Hay que encontrar soluciones sostenibles para que el área metropolitana reduzca su dependencia de los contaminantes y la cantidad de contaminantes que genera, así como para reciclar o eliminar adecuadamente los contaminantes antes de que dañen el suelo, el agua o la atmósfera.
La prevención de la contaminación urbana suele ser sobre todo una labor de relaciones públicas. Hay que informar a la gente sobre cómo deshacerse correctamente de los residuos. La mejor manera de transmitir la información es demostrando a los demás dónde van a parar los residuos y los problemas que pueden causar en nuestras cuencas hidrográficas.
La vida animal y la toxicidad urbana
Los pesticidas, los contaminantes industriales y los metales pesados son ejemplos de toxinas introducidas artificialmente en el medio ambiente por la actividad humana, como consecuencia de la minería y la agricultura.

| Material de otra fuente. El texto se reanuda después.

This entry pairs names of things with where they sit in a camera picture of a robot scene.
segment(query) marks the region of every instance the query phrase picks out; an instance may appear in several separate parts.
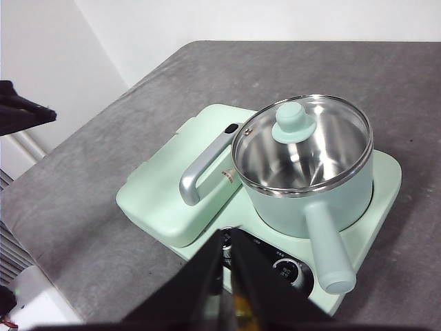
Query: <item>control panel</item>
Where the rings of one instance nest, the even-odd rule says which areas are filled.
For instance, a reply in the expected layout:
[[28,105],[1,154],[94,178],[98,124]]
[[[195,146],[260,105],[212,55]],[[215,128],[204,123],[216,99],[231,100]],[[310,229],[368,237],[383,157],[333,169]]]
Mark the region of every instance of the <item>control panel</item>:
[[[231,269],[231,236],[229,229],[223,228],[223,265]],[[256,249],[268,259],[269,265],[277,269],[279,275],[286,279],[292,286],[309,296],[314,287],[314,276],[309,266],[299,259],[275,248],[274,246],[264,242],[262,239],[256,238],[250,233],[243,231],[256,245]]]

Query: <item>black button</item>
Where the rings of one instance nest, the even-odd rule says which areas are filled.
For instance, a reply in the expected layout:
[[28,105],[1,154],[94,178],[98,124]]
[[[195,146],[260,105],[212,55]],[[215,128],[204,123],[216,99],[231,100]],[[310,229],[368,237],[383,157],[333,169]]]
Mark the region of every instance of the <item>black button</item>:
[[275,267],[279,271],[279,275],[286,278],[290,283],[294,282],[298,276],[298,268],[291,261],[281,261]]
[[235,124],[235,123],[230,124],[230,125],[228,126],[228,128],[225,129],[224,132],[225,132],[225,133],[233,133],[234,131],[237,130],[238,127],[239,127],[239,126],[238,126],[237,124]]

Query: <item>radiator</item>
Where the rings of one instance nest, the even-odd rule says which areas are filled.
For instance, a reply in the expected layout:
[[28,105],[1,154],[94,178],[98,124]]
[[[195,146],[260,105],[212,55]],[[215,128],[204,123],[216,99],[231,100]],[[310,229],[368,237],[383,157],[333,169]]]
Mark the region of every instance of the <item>radiator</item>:
[[[11,183],[12,179],[0,170],[0,190]],[[20,272],[33,264],[30,255],[0,220],[0,284],[9,284]]]

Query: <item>lid rim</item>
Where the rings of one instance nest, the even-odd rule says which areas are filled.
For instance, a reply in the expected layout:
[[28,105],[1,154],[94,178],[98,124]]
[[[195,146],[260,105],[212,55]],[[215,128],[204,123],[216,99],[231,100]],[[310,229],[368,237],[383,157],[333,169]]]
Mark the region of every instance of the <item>lid rim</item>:
[[[272,188],[269,186],[261,185],[259,183],[252,181],[251,179],[248,179],[240,171],[239,167],[237,166],[237,162],[236,162],[237,144],[238,144],[239,136],[241,135],[241,133],[243,133],[247,129],[246,128],[247,125],[251,121],[253,121],[254,118],[256,118],[258,115],[260,115],[262,112],[268,110],[269,108],[272,108],[272,107],[278,105],[279,103],[294,101],[294,100],[298,100],[298,99],[304,99],[307,97],[330,98],[330,99],[345,103],[348,106],[351,106],[356,112],[358,112],[358,114],[361,116],[362,120],[365,123],[366,129],[367,129],[367,138],[368,138],[367,145],[366,145],[365,149],[363,150],[362,154],[360,155],[360,157],[357,159],[357,161],[355,161],[353,163],[353,165],[351,167],[342,171],[337,176],[332,177],[331,179],[328,179],[326,181],[323,181],[322,183],[317,183],[317,184],[307,186],[304,188]],[[237,170],[239,177],[242,179],[242,181],[244,183],[246,183],[248,186],[250,186],[251,188],[253,188],[253,189],[255,189],[265,195],[275,196],[275,197],[307,197],[307,196],[311,196],[314,194],[318,194],[319,192],[332,190],[333,188],[336,188],[336,187],[344,184],[346,181],[350,180],[368,162],[368,160],[371,156],[372,150],[373,150],[373,132],[371,129],[370,122],[369,122],[366,114],[362,110],[358,109],[357,107],[355,107],[355,105],[348,102],[347,100],[340,98],[340,97],[333,96],[333,95],[303,94],[303,95],[299,95],[297,97],[292,97],[292,98],[284,99],[281,101],[277,101],[277,102],[263,108],[262,110],[259,110],[256,114],[254,114],[248,120],[246,120],[246,122],[244,122],[244,124],[242,125],[242,128],[237,132],[236,136],[234,137],[234,139],[232,141],[232,160],[233,160],[233,165],[234,165],[235,169]]]

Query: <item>glass lid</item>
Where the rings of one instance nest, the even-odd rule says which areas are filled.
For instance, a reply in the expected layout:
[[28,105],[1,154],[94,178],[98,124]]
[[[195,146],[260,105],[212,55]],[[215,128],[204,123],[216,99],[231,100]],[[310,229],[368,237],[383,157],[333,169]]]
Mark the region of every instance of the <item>glass lid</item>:
[[330,190],[366,164],[373,136],[366,116],[338,97],[279,101],[244,123],[232,145],[242,180],[268,195]]

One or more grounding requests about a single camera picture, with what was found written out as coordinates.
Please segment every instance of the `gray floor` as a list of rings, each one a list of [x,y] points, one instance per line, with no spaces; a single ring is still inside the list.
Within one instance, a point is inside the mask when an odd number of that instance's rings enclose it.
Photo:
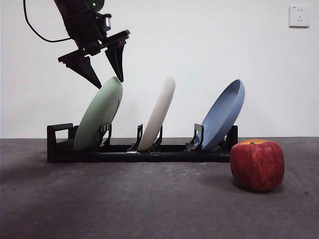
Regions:
[[[1,239],[318,239],[319,138],[272,138],[270,193],[228,163],[47,164],[46,140],[1,140]]]

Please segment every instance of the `apple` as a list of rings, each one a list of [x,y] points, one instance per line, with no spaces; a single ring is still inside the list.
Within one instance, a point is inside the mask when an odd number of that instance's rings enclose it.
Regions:
[[[252,191],[270,191],[284,179],[284,154],[272,141],[249,139],[231,148],[230,168],[234,178]]]

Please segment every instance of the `white wall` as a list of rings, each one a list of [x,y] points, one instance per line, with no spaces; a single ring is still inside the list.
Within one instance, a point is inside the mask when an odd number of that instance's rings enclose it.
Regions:
[[[311,6],[308,29],[288,27],[289,5]],[[45,37],[66,37],[53,0],[27,0]],[[223,89],[241,79],[240,136],[319,136],[318,0],[107,0],[124,49],[124,95],[114,137],[146,124],[167,75],[176,90],[164,136],[192,136]],[[43,138],[49,124],[78,124],[97,88],[57,62],[73,41],[47,43],[26,25],[22,0],[1,1],[1,137]],[[114,76],[104,53],[91,58],[102,83]]]

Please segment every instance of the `electrical outlet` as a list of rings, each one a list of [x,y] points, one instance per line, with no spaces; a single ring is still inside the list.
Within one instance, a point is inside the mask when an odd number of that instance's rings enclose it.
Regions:
[[[308,6],[290,6],[289,26],[309,27],[310,13]]]

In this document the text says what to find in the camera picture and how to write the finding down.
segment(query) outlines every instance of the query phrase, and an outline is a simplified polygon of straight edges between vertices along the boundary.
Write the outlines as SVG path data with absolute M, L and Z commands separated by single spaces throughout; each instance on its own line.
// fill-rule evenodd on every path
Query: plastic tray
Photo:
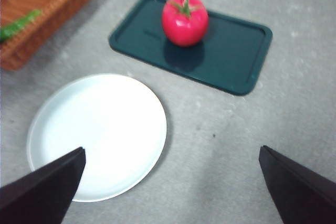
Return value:
M 161 26 L 166 0 L 139 0 L 109 38 L 112 49 L 220 90 L 244 95 L 255 86 L 272 32 L 208 11 L 209 27 L 193 47 L 172 44 Z

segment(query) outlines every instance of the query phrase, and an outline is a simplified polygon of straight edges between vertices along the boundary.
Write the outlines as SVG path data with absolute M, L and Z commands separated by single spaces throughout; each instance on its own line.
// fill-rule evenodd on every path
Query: wicker basket
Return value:
M 1 67 L 16 70 L 88 0 L 1 0 L 1 26 L 39 8 L 42 14 L 1 44 Z

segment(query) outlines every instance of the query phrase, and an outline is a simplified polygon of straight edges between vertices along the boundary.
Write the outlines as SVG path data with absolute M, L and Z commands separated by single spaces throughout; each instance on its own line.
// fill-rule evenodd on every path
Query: red tomato
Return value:
M 208 20 L 201 0 L 168 0 L 163 7 L 164 33 L 172 43 L 181 47 L 198 43 L 206 33 Z

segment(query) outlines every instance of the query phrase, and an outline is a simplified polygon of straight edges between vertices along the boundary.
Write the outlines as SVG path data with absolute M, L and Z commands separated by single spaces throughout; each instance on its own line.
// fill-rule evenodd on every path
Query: plate rim
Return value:
M 37 121 L 40 118 L 40 116 L 42 115 L 42 113 L 49 106 L 49 104 L 51 104 L 52 101 L 56 97 L 58 97 L 59 94 L 62 93 L 64 90 L 69 89 L 71 86 L 74 86 L 77 83 L 82 82 L 84 80 L 91 79 L 91 78 L 102 77 L 102 76 L 119 76 L 119 77 L 123 77 L 123 78 L 126 78 L 126 79 L 131 79 L 133 81 L 136 81 L 140 85 L 144 86 L 145 88 L 147 88 L 154 95 L 154 97 L 158 100 L 159 104 L 161 105 L 161 108 L 162 108 L 162 111 L 163 111 L 163 115 L 164 115 L 164 121 L 165 121 L 165 123 L 163 124 L 163 126 L 164 126 L 164 132 L 165 132 L 165 137 L 164 137 L 164 141 L 162 141 L 161 147 L 158 149 L 158 153 L 157 153 L 158 155 L 153 159 L 153 163 L 150 166 L 150 168 L 148 170 L 146 170 L 146 172 L 144 172 L 143 175 L 140 176 L 140 178 L 137 179 L 135 182 L 133 182 L 130 186 L 128 186 L 127 188 L 125 188 L 125 189 L 123 189 L 123 190 L 121 190 L 121 191 L 119 191 L 119 192 L 117 192 L 115 194 L 112 194 L 112 195 L 106 196 L 106 197 L 101 197 L 101 198 L 83 200 L 83 199 L 75 199 L 75 197 L 74 197 L 72 199 L 72 201 L 75 201 L 75 202 L 98 202 L 98 201 L 103 201 L 103 200 L 107 200 L 107 199 L 110 199 L 110 198 L 114 198 L 114 197 L 116 197 L 116 196 L 118 196 L 120 194 L 123 194 L 124 192 L 130 190 L 131 188 L 133 188 L 134 186 L 136 186 L 140 181 L 142 181 L 151 172 L 151 170 L 153 169 L 153 167 L 157 164 L 157 162 L 158 162 L 158 160 L 159 160 L 159 158 L 160 158 L 160 156 L 162 154 L 162 151 L 163 151 L 163 148 L 165 146 L 165 143 L 166 143 L 166 138 L 167 138 L 167 117 L 166 117 L 166 113 L 165 113 L 164 107 L 163 107 L 162 102 L 160 101 L 159 97 L 146 84 L 144 84 L 143 82 L 141 82 L 141 81 L 139 81 L 139 80 L 137 80 L 135 78 L 132 78 L 132 77 L 129 77 L 129 76 L 125 76 L 125 75 L 122 75 L 122 74 L 118 74 L 118 73 L 91 74 L 91 75 L 88 75 L 88 76 L 84 76 L 84 77 L 78 78 L 78 79 L 76 79 L 74 81 L 71 81 L 71 82 L 65 84 L 64 86 L 60 87 L 52 95 L 50 95 L 46 99 L 46 101 L 37 110 L 36 114 L 34 115 L 33 120 L 30 123 L 28 134 L 27 134 L 27 141 L 26 141 L 26 155 L 27 155 L 28 165 L 29 165 L 29 168 L 30 168 L 31 172 L 36 171 L 38 169 L 38 168 L 34 167 L 34 164 L 33 164 L 33 161 L 32 161 L 32 155 L 31 155 L 32 153 L 31 153 L 30 150 L 31 150 L 31 142 L 32 142 L 32 135 L 33 135 L 33 132 L 34 132 L 34 128 L 36 127 Z

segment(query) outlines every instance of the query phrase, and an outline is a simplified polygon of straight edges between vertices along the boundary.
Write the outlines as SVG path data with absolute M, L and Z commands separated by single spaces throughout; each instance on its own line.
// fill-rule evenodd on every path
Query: plate
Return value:
M 115 197 L 136 185 L 159 159 L 166 117 L 144 84 L 118 74 L 74 81 L 41 107 L 30 126 L 27 156 L 36 170 L 82 146 L 86 166 L 74 201 Z

Podríamos entender por qué la fauna urbana tendría mayores cargas de tóxicos porque se sabe que las regiones urbanas tienen mayores niveles de contaminación que las rurales. Esto es así porque el tráfico y las actividades industriales suelen estar relacionados con la contaminación.
En comparación con sus homólogos del campo, la fauna salvaje que vive en ciudades o suburbios se enfrenta a distintos problemas de salud que suelen estar provocados por la actividad humana. En general, descubrimos que la salud de la fauna urbana era peor que la de las especies que vivían en entornos más naturales. Esto se debía sobre todo a que los tejidos de los animales urbanos contenían más toxinas.
Waste management Infrastructure development
Para hacer frente a este problema, es necesario mejorar las infraestructuras civiles en las zonas urbanas. Un crecimiento económico eficaz requiere la creación de infraestructuras de alta calidad que atiendan las demandas de la población, salvaguardando al mismo tiempo el medio ambiente. Las infraestructuras de gestión de residuos son cruciales para lograr un desarrollo sostenible. El agotamiento de los recursos naturales es consecuencia del rápido crecimiento demográfico de las regiones urbanas.
La gestión eficaz de los residuos con extracción de recursos es esencial para una gestión eficaz de los residuos porque los residuos urbanos son recursos potenciales. Se puede extraer valor de la basura en forma de materiales, energía o nutrientes, que pueden servir de sustento a un gran número de personas. Sólo invirtiendo en instalaciones de gestión de residuos se pueden convertir éstos en recursos, que dependen de un conjunto coordinado de medidas para generar mercados y maximizar la recuperación de materiales reutilizables/reciclables. El futuro desarrollo de infraestructuras de gestión de residuos en todas las zonas urbanas debe centrarse en la recuperación de materiales, energía y nutrientes, ya que los recursos pueden extraerse de los residuos utilizando las tecnologías actuales.